I agree with this and should have added to my post that I bought an R11s about 2 months ago. I bought it with the intention of returning it within the 30 days allowed under a special manufacturer's guarantee, whether I liked it or not. I liked it, but was going to return it, go back to my old driver for a few months, then re-buy it in the winter on sale and save a few hundred bucks. I even called Taylor Made and got the tube to send it back in. But then I shot that 75, a slew of other good scores (including shooting two 80s from the big boy (though not the tips) tees at the Cornell Univ. Robert Trent Jones course where I have previously broken 90 1 time (an 89)), and I said "screw it", because I was hitting it too good and didn't want unlearn it, relearn my old driver, then unlearn that and relearn the R11s again when I repurchased.

I got no extra distance from the club, I have always been a very long hitter, but I got a LOT more accurate with the new club.
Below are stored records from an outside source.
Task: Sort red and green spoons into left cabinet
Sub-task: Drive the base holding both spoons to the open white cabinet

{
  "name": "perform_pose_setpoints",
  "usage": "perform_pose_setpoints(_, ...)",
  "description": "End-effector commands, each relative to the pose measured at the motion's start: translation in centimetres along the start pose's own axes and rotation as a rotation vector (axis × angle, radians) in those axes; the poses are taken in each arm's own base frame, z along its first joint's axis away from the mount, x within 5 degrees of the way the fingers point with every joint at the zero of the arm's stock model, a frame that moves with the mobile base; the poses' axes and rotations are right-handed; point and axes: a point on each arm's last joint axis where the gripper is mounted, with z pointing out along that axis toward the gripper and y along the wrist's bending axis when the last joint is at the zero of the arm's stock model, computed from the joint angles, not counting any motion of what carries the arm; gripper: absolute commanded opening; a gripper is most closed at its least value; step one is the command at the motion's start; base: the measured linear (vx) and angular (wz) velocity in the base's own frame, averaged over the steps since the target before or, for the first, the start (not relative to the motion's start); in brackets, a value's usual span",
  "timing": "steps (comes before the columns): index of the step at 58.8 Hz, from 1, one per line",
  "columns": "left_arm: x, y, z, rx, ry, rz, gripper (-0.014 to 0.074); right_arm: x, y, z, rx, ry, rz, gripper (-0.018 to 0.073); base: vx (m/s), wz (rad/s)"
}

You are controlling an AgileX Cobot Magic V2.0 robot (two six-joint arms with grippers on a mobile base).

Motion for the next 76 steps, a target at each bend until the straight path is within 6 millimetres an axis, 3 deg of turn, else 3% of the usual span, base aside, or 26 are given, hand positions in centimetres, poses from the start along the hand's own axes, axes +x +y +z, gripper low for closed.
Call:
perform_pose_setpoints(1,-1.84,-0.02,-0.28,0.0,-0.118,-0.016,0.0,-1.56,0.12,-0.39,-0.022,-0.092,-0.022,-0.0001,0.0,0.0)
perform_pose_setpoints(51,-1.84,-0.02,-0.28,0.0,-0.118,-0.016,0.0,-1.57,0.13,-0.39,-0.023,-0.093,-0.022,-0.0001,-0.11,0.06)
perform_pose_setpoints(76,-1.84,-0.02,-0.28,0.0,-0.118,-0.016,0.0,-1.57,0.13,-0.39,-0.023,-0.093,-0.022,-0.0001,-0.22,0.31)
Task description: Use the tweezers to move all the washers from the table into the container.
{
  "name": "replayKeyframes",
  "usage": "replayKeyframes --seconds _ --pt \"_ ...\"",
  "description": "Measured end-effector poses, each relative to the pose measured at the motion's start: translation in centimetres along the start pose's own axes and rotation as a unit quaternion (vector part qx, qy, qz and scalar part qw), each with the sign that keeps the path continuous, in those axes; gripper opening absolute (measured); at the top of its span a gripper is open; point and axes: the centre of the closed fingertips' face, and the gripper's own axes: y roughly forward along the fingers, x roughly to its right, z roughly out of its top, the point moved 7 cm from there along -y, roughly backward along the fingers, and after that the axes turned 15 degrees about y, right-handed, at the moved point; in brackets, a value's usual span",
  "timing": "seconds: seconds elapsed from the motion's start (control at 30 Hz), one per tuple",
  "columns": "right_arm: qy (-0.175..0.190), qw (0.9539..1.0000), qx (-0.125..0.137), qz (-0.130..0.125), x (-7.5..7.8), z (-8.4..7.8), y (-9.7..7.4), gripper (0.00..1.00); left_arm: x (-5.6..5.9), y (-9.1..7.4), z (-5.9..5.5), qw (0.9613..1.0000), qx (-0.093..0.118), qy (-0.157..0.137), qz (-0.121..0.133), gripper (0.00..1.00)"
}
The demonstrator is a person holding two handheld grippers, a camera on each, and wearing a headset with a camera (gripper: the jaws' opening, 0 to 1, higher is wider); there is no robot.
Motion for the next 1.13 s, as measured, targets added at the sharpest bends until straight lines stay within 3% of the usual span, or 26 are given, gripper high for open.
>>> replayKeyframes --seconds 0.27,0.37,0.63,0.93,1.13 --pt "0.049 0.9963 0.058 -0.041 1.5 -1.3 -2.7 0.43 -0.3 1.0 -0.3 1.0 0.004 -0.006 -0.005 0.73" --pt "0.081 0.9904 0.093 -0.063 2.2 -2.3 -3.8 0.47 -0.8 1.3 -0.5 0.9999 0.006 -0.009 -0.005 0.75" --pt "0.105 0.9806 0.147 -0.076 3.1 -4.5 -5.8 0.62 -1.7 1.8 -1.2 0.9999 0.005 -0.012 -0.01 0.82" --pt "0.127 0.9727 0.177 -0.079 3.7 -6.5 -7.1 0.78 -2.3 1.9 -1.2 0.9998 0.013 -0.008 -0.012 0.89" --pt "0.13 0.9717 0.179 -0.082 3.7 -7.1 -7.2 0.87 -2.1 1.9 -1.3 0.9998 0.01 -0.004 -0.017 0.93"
Also, when I purchased it at Dick's, their launch monitor was broken so I didn't get to use. Recently I went back to get some clubs regripped and it was working again, so I got to use the launch monitor with the R11s, and got to do so now that I am accustomed to it. It was very intriguing and gratifying to see the numbers that came out of it. I recommend anyone try this to get some feedback on their swing. I bet most Dick's/Golf Galaxy's/Golfsmith's would let you do that while you wait e.g. for other clubs to be regripped.

I need to look for a 3 wood. I currently carry two Callaway Hybrids (2h 17 degree and 3h 20 degree). I like them but am not confident with them, which I think is actually a result of their versatility, bc I don't make up my mind on how I want to hit them, I am indecisive. You can hit down on the ball like with an iron, you can sweep them pretty well like a fairway metal, and you can hit them like a driver off the tee in picking the ball clean. Fouls me up sometimes.

You guys have any recommendations for something you hit consistently from both the mat and the tee?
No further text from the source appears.